Problem requirements:
The whole listing is to be written out again exactly; the pictures are not.

Exercise material:

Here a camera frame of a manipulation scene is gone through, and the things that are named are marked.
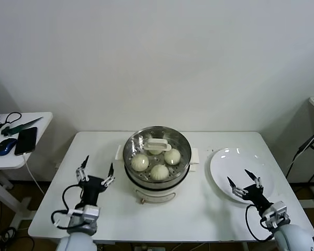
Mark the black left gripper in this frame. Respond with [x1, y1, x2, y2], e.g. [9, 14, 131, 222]
[75, 155, 115, 208]

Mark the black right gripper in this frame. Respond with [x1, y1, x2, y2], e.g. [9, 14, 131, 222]
[227, 169, 274, 211]

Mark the glass lid with cream handle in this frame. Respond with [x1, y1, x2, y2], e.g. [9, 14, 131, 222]
[123, 126, 193, 184]

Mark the stainless steel steamer basket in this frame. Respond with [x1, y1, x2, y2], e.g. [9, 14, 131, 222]
[116, 126, 200, 190]

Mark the white round plate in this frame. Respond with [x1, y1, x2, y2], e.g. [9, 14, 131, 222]
[209, 148, 275, 206]

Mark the white electric cooker base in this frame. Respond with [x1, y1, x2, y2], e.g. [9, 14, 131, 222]
[124, 162, 197, 205]

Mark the white side table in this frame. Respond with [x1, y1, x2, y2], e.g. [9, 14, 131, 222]
[0, 111, 54, 231]

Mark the black smartphone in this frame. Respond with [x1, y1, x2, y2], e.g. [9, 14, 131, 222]
[14, 127, 38, 156]

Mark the blue computer mouse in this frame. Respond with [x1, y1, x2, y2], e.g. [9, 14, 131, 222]
[0, 138, 18, 157]

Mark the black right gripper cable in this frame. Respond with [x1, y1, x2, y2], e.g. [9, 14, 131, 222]
[245, 203, 276, 242]

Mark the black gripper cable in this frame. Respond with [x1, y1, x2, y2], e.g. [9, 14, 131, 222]
[245, 203, 276, 242]
[51, 184, 84, 231]

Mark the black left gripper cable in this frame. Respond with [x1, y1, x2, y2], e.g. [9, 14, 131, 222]
[51, 184, 84, 231]

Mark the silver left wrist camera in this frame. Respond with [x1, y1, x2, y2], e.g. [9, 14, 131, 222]
[68, 204, 100, 225]

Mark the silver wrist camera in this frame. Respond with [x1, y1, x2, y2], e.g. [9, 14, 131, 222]
[261, 200, 290, 230]
[68, 204, 100, 225]

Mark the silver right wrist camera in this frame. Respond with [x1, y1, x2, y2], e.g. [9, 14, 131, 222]
[261, 200, 290, 230]

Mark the white charging cable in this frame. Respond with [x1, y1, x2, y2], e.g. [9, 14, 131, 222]
[22, 153, 46, 196]

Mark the black power cable with adapter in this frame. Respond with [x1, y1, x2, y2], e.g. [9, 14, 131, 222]
[285, 134, 314, 195]

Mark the thin black looped cable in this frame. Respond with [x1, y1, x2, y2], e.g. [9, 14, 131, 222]
[0, 111, 22, 129]

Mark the black floor cable bundle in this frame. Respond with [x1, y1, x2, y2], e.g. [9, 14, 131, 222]
[0, 226, 19, 248]

Solved exercise:
Here a camera frame of a manipulation scene is gone through, and the things that are named are marked.
Mark the black left gripper in this frame. Respond with [x1, y1, x2, y2], e.g. [9, 14, 131, 222]
[75, 155, 115, 208]

Mark the black right gripper in this frame. Respond with [x1, y1, x2, y2], e.g. [9, 14, 131, 222]
[227, 169, 274, 211]

Mark the glass lid with cream handle in this frame. Respond with [x1, y1, x2, y2], e.g. [9, 14, 131, 222]
[123, 126, 193, 184]

Mark the stainless steel steamer basket in this frame. Respond with [x1, y1, x2, y2], e.g. [9, 14, 131, 222]
[116, 126, 200, 190]

Mark the white round plate in this frame. Respond with [x1, y1, x2, y2], e.g. [9, 14, 131, 222]
[209, 148, 275, 206]

Mark the white electric cooker base in this frame. Respond with [x1, y1, x2, y2], e.g. [9, 14, 131, 222]
[124, 162, 197, 205]

Mark the white side table in this frame. Respond with [x1, y1, x2, y2], e.g. [9, 14, 131, 222]
[0, 111, 54, 231]

Mark the black smartphone in this frame. Respond with [x1, y1, x2, y2], e.g. [9, 14, 131, 222]
[14, 127, 38, 156]

Mark the blue computer mouse in this frame. Respond with [x1, y1, x2, y2], e.g. [9, 14, 131, 222]
[0, 138, 18, 157]

Mark the black right gripper cable in this frame. Respond with [x1, y1, x2, y2], e.g. [9, 14, 131, 222]
[245, 203, 276, 242]

Mark the black gripper cable in this frame. Respond with [x1, y1, x2, y2], e.g. [9, 14, 131, 222]
[245, 203, 276, 242]
[51, 184, 84, 231]

Mark the black left gripper cable in this frame. Respond with [x1, y1, x2, y2], e.g. [9, 14, 131, 222]
[51, 184, 84, 231]

Mark the silver left wrist camera in this frame. Respond with [x1, y1, x2, y2], e.g. [9, 14, 131, 222]
[68, 204, 100, 225]

Mark the silver wrist camera in this frame. Respond with [x1, y1, x2, y2], e.g. [9, 14, 131, 222]
[261, 200, 290, 230]
[68, 204, 100, 225]

Mark the silver right wrist camera in this frame. Respond with [x1, y1, x2, y2], e.g. [9, 14, 131, 222]
[261, 200, 290, 230]

Mark the white charging cable in this frame. Respond with [x1, y1, x2, y2], e.g. [9, 14, 131, 222]
[22, 153, 46, 196]

Mark the black power cable with adapter in this frame. Respond with [x1, y1, x2, y2], e.g. [9, 14, 131, 222]
[285, 134, 314, 195]

Mark the thin black looped cable in this frame. Respond with [x1, y1, x2, y2], e.g. [9, 14, 131, 222]
[0, 111, 22, 129]

Mark the black floor cable bundle in this frame. Respond with [x1, y1, x2, y2], e.g. [9, 14, 131, 222]
[0, 226, 19, 248]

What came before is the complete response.